タイムラインを開くと、つい映像から切りたくなる。きれいな空、安定した移動、決まった構図。けれど再生した瞬間、間が浅いことがある。絵は揃っているのに、呼吸がない。
音が先に来る編集は、派手な技法ではない。足音、風、遠い車、衣擦れ——現場で録った小さな層が、カットの長さを教えてくれる。同期は正確であるほど安心だが、正確さだけでは余韻は生まれない。耳を澄ます時間が、編集の九十秒だ。
音が絵を決める
同じドローンのカットでも、無音と、薄い環境音では、終わりの位置が変わる。音が伸びているあいだは、絵を切りたくない。逆に、音が途切れた瞬間に絵が残っていると、画面が急に軽くなる。だから先に波形を見て、ピークと谷を指でなぞる。どこで吸って、どこで吐くか。その呼吸に、映像のイン点とアウト点を寄せる。

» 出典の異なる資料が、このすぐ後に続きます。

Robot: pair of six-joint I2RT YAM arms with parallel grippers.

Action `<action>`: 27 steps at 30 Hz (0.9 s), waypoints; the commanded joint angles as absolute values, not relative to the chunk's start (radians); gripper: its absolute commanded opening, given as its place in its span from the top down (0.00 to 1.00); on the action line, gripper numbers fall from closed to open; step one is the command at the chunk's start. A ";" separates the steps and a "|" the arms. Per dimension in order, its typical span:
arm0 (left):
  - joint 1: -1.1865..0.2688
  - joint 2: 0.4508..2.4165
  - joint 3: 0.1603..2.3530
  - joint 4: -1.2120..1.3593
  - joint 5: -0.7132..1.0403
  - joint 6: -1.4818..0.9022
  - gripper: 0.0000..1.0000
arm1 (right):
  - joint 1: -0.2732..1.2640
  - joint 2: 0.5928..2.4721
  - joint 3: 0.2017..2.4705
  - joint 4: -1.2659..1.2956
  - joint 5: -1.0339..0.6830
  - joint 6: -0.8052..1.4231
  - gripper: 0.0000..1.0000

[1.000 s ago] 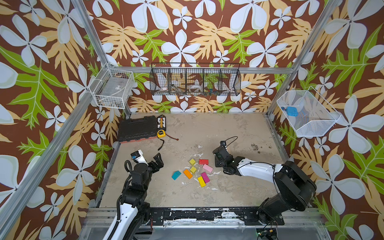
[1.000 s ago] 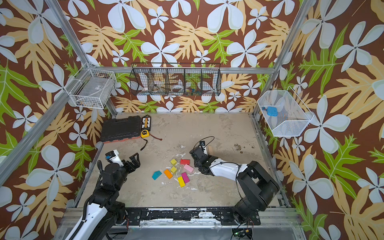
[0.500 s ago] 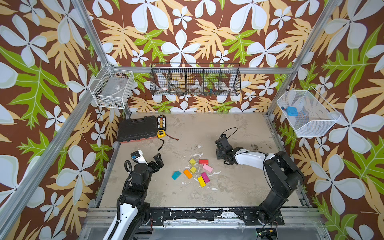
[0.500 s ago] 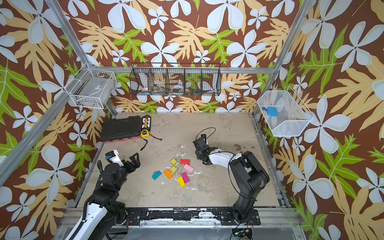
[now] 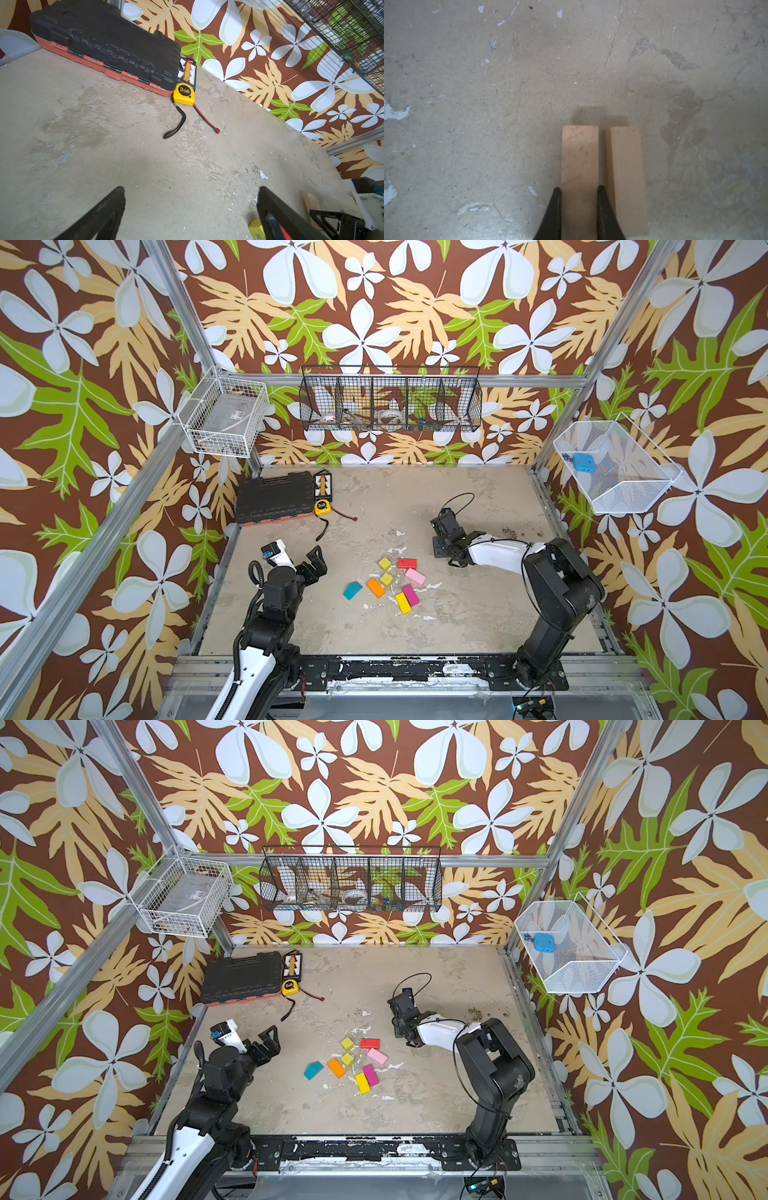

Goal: Build the wood block tower
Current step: 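Carry the second bar and lower it beside the first bar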

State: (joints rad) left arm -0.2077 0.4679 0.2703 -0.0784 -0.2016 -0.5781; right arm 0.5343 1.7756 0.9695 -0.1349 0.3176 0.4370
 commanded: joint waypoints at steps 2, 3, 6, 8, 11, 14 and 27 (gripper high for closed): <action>-0.208 0.468 0.269 -0.071 -0.207 -0.581 0.00 | 0.533 1.772 0.983 -0.167 0.351 0.434 0.80; -0.208 0.468 0.268 -0.071 -0.207 -0.581 0.00 | 0.533 1.770 0.985 -0.170 0.350 0.434 0.79; -0.208 0.468 0.268 -0.071 -0.208 -0.581 0.00 | 0.532 1.763 0.985 -0.177 0.354 0.437 0.73; -0.209 0.468 0.268 -0.071 -0.207 -0.581 0.00 | 0.534 1.754 0.983 -0.184 0.357 0.440 0.68; -0.208 0.469 0.270 -0.071 -0.208 -0.582 0.00 | 0.532 1.738 0.981 -0.190 0.357 0.442 0.61; -0.208 0.470 0.270 -0.071 -0.207 -0.581 0.00 | 0.532 1.716 0.976 -0.194 0.357 0.443 0.52; -0.208 0.472 0.271 -0.070 -0.206 -0.581 0.00 | 0.481 1.667 0.912 -0.122 0.246 0.432 0.08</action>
State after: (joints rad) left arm -0.2077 0.4725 0.2703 -0.0780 -0.2016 -0.5777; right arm 0.4900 1.6756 0.9215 -0.1574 0.2920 0.4400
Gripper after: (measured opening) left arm 0.998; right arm 0.914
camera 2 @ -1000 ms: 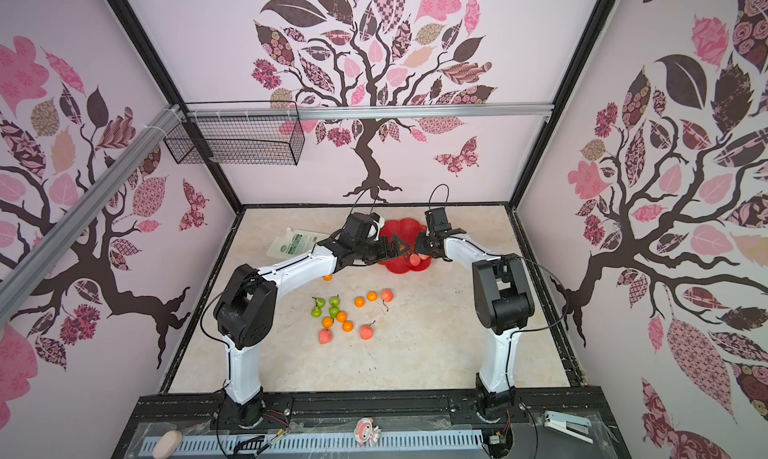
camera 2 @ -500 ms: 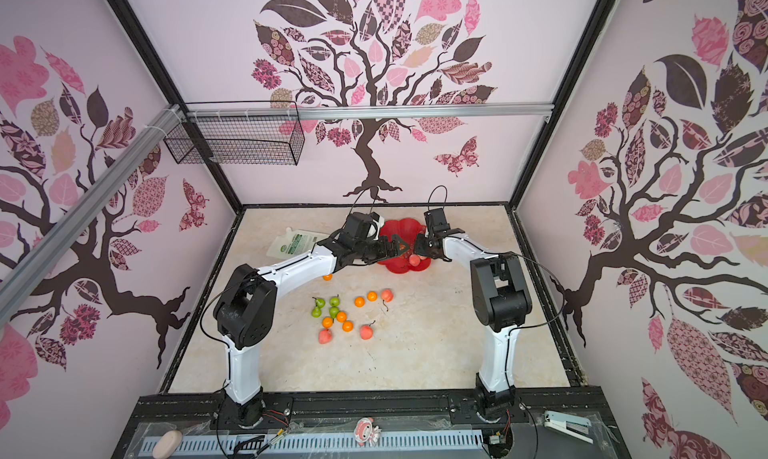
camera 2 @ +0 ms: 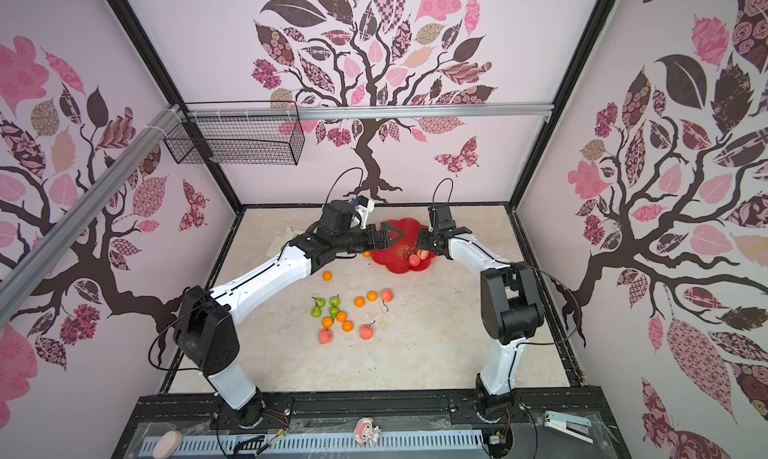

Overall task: Place and organize the fake fruits in the fruit bowl
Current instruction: 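Open the right gripper to release the peach into the bowl, then move the right gripper to a pink peach near the kumquats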

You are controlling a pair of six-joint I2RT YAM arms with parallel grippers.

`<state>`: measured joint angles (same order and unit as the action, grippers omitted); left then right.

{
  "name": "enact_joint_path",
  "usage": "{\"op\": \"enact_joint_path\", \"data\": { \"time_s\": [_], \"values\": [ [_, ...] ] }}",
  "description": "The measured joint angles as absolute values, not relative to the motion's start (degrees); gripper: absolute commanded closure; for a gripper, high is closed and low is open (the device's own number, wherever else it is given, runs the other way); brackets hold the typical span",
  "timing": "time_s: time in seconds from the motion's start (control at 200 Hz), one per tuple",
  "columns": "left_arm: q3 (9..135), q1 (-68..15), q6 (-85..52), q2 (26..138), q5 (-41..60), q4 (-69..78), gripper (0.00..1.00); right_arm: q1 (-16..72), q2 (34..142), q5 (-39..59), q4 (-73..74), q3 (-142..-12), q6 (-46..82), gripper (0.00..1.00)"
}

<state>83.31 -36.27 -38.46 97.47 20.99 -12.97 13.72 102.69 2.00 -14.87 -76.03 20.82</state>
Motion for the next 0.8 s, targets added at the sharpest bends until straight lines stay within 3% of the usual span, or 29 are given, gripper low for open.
{"op": "enact_joint_path", "data": {
  "time_s": [0.335,0.8],
  "values": [
    [66.06,-37.98,-37.52,81.12,16.05,-16.36,0.02,21.15,85.14,-2.24,-13.96,-62.04,23.14,0.70],
    [42.59,-38.22,-44.34,64.20,13.26,-15.07,0.02,37.06,82.04,-1.26,-15.66,-51.59,24.27,0.73]
  ]
}}
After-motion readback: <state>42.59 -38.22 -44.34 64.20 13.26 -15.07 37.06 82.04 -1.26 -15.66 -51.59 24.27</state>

外部マイクや別録りの音を載せるときも同じだ。波形を映像に無理やり合わせるより、音の間に映像を座らせる。意図こそが作品の背骨——編集でも、その意図はしばしば耳から立つ。
同期のあとに残るもの
クラップや目印で同期を取る。ずれが消えると安心する。ただ、その先に「間」の仕事が残る。完全に揃ったまま、間を詰めすぎると、現場の空気まで圧縮される。少し余白を残す。無音を恐れない。決定的でない、けれど忘れがたいカットは、沈黙の縁にいることが多い。
ドローン映像に後から風を足すときも、盛りすぎない。本物の風は一様ではない。強弱と方向のムラが、絵の移動と噛み合うかを聞く。効果音のカタログ感より、録れたものの粗さの方が、余韻を運ぶ日がある。
順番は、態度
映像→色→音、の順が楽な日もある。音→粗編集→色、の方が深い日もある。正しさは一つではない。今日の素材が、どちらを求めているかを観察する。派手さより余韻。書き出す直前にもう一度、スピーカーを小さくして聞く。小さい音量で残る間だけが、あとで効く。
編集室の椅子から立ち上がると、耳に現場の風が残っていることがある。その残響があるなら、順番は悪くなかった。次の飛行でも、録る耳を先に準備する。マイクの位置、風の当たり、無音の一秒——離陸前の九十秒と、編集の九十秒は、同じ観察の両面だ。